In devastating, but unsurprising news, the iconic Southern Greater Glider was listed as endangered under federal environment laws last week. Native forest logging, climate change, and bushfires were all named as serious threats to the glider which led to the listing.
The Greater Glider was first listed only 6 years ago as vulnerable. In the Guardian coverage Federal Environment Minister Tanya Plibersek said; States would need to evaluate the new expert advice “to determine if changes to their forest management systems are required”. The listing will have little impact on logging regimes unless the Victorian state government acts to properly protect the species by removing logging coupes scheduled in the glider's key habitat.
Under the Andrews government the Greater Glider has gone from vulnerable, to endangered in just 6 years.
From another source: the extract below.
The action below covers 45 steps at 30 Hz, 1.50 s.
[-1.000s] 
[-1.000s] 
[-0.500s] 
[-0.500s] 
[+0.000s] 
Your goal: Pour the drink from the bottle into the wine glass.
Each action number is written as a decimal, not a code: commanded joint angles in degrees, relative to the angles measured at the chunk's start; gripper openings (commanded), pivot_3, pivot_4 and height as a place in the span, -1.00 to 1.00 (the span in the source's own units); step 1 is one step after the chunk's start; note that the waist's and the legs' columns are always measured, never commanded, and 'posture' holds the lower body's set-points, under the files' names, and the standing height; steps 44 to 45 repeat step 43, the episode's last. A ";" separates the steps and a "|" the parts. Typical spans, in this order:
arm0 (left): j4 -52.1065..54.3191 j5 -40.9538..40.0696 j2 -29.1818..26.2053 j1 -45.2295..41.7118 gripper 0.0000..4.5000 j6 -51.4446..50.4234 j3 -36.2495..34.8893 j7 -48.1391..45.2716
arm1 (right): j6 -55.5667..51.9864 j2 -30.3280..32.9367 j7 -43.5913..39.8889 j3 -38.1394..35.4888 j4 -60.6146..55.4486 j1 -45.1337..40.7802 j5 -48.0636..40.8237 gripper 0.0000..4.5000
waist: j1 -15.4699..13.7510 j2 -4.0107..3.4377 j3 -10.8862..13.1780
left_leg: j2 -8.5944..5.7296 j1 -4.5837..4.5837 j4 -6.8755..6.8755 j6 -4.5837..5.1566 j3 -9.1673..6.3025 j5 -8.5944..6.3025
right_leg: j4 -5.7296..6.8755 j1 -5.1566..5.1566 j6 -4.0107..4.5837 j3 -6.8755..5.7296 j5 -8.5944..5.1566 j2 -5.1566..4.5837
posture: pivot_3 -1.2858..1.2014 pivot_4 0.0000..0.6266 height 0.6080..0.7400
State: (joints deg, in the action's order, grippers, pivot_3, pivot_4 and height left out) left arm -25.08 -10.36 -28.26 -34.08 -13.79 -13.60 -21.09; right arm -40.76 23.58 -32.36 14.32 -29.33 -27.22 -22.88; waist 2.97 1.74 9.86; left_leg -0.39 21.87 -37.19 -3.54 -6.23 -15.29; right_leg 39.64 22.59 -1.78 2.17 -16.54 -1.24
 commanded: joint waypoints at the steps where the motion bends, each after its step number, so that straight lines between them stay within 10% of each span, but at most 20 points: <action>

Protecting all Greater Glider habitat from logging is essential to saving this iconic species before it's driven further to extinction.
Greater Glider captured by Matt Tomkins at GECO's Easter citizen science camp
Wildlife like the Greater Glider has been in catastrophic decline in the last three decades under state and federal government agreements called ‘Regional Forest Agreements’ (RFAs) which give logging a special exemption from complying with federal environment laws. These dodgy agreements were rolled over in Victoria just a few months after the catastrophic 2019/2020 bushfires which wiped out over two-thirds of the glider’s habitat in East Gippsland. They used the excuse of conducting a Major Event Review which is meant to look at the impact of the fires on ecosystems and species with possible revision of logging practice. 2 and a half years later we are still waiting for the review to be handed down.
Meanwhile the Andrews state government has done nothing to curb the collapse of Greater Gliders, and continued to fuel their decline by logging some of the few remaining refuge areas for the glider after the fires. In November 2019 the Victorian state government released a long awaited action statement for the Greater Glider which was meant to provide further protection. Instead the action statement proposed prescriptions which still allow logging where Greater Gliders are found, weakening existing East Gippsland prescriptions used by GECO citizen scientists for over a decade that protect areas where very high numbers of gliders are found (more than 10 in a kilometre). One of the key measures in the statement to save the glider was new reserves in East Gippsland - but the areas set aside had very low detections of Greater Gliders. What's the point in an action statement, that doesn't take any action then?
The areas that were protected (called Immediate Protection Areas or IPAs), while high in biodiversity values, didn't include some of the best Greater Glider habitat in East Gippsland - the Errinundra and Bendoc forest region. Only a few months after the Action Statement was announced, the devastating fires tore through eastern Victoria, impacting more than 90% of the newly protected areas, leaving no measures or protections in place for Greater Gliders in East Gippsland. Today, critical unburnt refuges are still open for logging despite all of this knowledge.
Majestic forests in Errinundra - critical habitat for the Greater Glider, still scheduled for logging
Recently a landmark court case put forward by Wildlife of the Central Highlands (WOTCH) and represented by Environmental Justice Australia (EJA), took the state-owned logging company VicForests to court over their continued logging of bushfire affected threatened species habitat. The trial finished on March 29, and until they receive a judgement the case is the only thing holding the bulldozers back from Greater Glider refuges in Errinundra.
WOTCH are arguing that VicForests hasn't complied with legal obligations under the Precautionary Principle, by failing to take into consideration the impacts of the fires on threatened species habitat in East Gippsland and the Central Highlands. Nor have they taken necessary action to address the risks of serious and irreversible damage to wildlife, and that logging continued in areas which are critical for the survival of the species subject to the case, the Greater Glider, Sooty and Powerful Owl, and the Smoky Mouse.
White-morph Greater Glider in the Central Highlands of Victoria - Photo credit: Justin Cally
During the trial it was revealed that both VicForests' and WOTCH’s Greater Glider experts agree that logging should not go ahead in East Gippsland, particularly in the Bendoc/Errinundra forest region which has long been identified as a critical refuge for the Greater Glider. Both experts also agreed that VicForests logging practices are inadequate to address risk of serious and irreversible harm to threatened species following the fires. Continued logging will have catastrophic impacts on the species like the Greater Glider which is highly likely to go extinct in the next 40 years if immediate action by the states is not pursued.
What's clear now is that the Andrews government must urgently act to protect the Greater Glider by cancelling all planned logging in glider habitat. The federal government must move to abolish the disastrous Regional Forest Agreements, which have fuelled the decline of wildlife like the Greater Glider for decades.